HOW TO COMPLETE THIS TASK:
Write out every line of the material exactly as it appears.
[[ DATA EXCERPT open ]]
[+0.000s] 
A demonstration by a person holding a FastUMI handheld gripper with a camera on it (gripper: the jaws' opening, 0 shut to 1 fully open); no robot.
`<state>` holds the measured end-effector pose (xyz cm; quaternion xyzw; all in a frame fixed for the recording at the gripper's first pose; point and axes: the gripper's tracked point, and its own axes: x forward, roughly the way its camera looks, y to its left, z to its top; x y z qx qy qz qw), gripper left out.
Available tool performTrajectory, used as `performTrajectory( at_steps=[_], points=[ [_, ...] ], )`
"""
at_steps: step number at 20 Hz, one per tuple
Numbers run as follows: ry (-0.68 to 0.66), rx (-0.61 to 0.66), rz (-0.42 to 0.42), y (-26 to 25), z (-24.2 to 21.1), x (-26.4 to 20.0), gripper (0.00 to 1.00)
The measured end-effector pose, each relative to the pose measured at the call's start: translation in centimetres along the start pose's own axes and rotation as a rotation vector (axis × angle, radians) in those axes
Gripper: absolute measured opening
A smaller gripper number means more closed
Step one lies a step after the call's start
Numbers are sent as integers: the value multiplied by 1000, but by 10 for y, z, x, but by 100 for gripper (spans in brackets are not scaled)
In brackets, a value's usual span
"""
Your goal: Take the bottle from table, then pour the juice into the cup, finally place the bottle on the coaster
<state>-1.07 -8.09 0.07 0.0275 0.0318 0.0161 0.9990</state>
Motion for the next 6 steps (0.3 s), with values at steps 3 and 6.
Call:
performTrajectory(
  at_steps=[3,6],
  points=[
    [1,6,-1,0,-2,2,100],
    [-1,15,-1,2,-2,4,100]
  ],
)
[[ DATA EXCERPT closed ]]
RESULT FOR THIS TASK:
[+0.000s] 
A demonstration by a person holding a FastUMI handheld gripper with a camera on it (gripper: the jaws' opening, 0 shut to 1 fully open); no robot.
`<state>` holds the measured end-effector pose (xyz cm; quaternion xyzw; all in a frame fixed for the recording at the gripper's first pose; point and axes: the gripper's tracked point, and its own axes: x forward, roughly the way its camera looks, y to its left, z to its top; x y z qx qy qz qw), gripper left out.
Available tool performTrajectory, used as `performTrajectory( at_steps=[_], points=[ [_, ...] ], )`
"""
at_steps: step number at 20 Hz, one per tuple
Numbers run as follows: ry (-0.68 to 0.66), rx (-0.61 to 0.66), rz (-0.42 to 0.42), y (-26 to 25), z (-24.2 to 21.1), x (-26.4 to 20.0), gripper (0.00 to 1.00)
The measured end-effector pose, each relative to the pose measured at the call's start: translation in centimetres along the start pose's own axes and rotation as a rotation vector (axis × angle, radians) in those axes
Gripper: absolute measured opening
A smaller gripper number means more closed
Step one lies a step after the call's start
Numbers are sent as integers: the value multiplied by 1000, but by 10 for y, z, x, but by 100 for gripper (spans in brackets are not scaled)
In brackets, a value's usual span
"""
Your goal: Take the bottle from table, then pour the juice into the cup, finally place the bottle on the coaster
<state>-1.07 -8.09 0.07 0.0275 0.0318 0.0161 0.9990</state>
Motion for the next 6 steps (0.3 s), with values at steps 3 and 6.
Call:
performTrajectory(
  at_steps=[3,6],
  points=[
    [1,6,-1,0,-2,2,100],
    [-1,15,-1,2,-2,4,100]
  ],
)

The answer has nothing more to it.